Started by August 28, 2015 06:31 AM
29 comments, last by davoodm93 8 years, 8 months ago

Add some basic knowledge of 'planners'. The utility of that is for more complex NPC tasks that have multiple solutions in a more complex environment and for which decisions have to be made prioritizing what to do when/where (and handling tasks that get interrupted/retried/abandoneded or reactions to a changing situation).

Its higher level AI built ontop of the more basic mechanisms/methods

--------------------------------------------[size="1"]Ratings are Opinion, not Fact
no, I haven't met my adviser yet (I'll visit him this week), also in our university no one has worked game AI, and that's scary!

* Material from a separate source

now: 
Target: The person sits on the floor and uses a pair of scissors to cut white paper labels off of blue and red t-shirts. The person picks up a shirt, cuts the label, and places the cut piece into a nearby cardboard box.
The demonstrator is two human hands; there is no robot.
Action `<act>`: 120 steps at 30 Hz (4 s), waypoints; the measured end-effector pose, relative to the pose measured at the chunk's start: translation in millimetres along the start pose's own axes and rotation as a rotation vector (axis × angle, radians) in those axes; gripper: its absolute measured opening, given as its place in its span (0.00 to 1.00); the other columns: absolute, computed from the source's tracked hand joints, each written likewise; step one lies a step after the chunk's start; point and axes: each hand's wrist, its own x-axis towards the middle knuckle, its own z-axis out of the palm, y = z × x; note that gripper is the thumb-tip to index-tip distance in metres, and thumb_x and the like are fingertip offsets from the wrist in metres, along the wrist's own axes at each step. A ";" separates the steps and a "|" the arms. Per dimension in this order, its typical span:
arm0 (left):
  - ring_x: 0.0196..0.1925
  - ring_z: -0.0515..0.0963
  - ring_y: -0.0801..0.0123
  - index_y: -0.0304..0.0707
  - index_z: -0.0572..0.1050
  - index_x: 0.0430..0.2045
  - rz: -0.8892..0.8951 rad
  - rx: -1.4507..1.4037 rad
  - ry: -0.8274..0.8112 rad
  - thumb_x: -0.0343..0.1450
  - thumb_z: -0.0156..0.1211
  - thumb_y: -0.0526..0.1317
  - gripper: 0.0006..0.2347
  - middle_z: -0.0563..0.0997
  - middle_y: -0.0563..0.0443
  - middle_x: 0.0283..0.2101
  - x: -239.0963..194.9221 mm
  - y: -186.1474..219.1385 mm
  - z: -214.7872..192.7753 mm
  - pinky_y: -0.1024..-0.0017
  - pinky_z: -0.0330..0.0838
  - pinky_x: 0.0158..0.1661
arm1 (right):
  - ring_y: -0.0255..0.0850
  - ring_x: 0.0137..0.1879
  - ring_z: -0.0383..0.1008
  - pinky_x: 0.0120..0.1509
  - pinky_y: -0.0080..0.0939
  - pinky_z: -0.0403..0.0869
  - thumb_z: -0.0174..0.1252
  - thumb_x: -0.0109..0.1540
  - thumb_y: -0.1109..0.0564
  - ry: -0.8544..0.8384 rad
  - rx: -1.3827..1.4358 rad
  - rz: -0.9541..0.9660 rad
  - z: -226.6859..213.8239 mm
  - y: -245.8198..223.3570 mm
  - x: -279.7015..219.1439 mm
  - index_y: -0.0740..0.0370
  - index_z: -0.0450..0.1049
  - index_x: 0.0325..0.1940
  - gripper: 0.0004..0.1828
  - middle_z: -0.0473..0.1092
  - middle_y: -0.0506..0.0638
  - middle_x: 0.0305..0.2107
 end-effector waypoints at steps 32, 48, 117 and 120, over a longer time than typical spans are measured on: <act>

From a game perspective, you only need "something reasonably behaving", and "looking good". If that can be done with eg a hard-coded solution, that'd be fine.

From an academic perspective, a hard-coded solution is not relevant (unless you have a scientific method to derive that solution!). Also "looking good" is probably less relevant. On the other hand, the fundamental approach that you use is probably much more relevant.

Your goal is not to make an AI/NPC. Your goal is to find and describe a novel solution to the AI/NPC creation problem. You illustrate it with an example AI/NPC to show it actually works. There is a subtle yet important shift in focus here!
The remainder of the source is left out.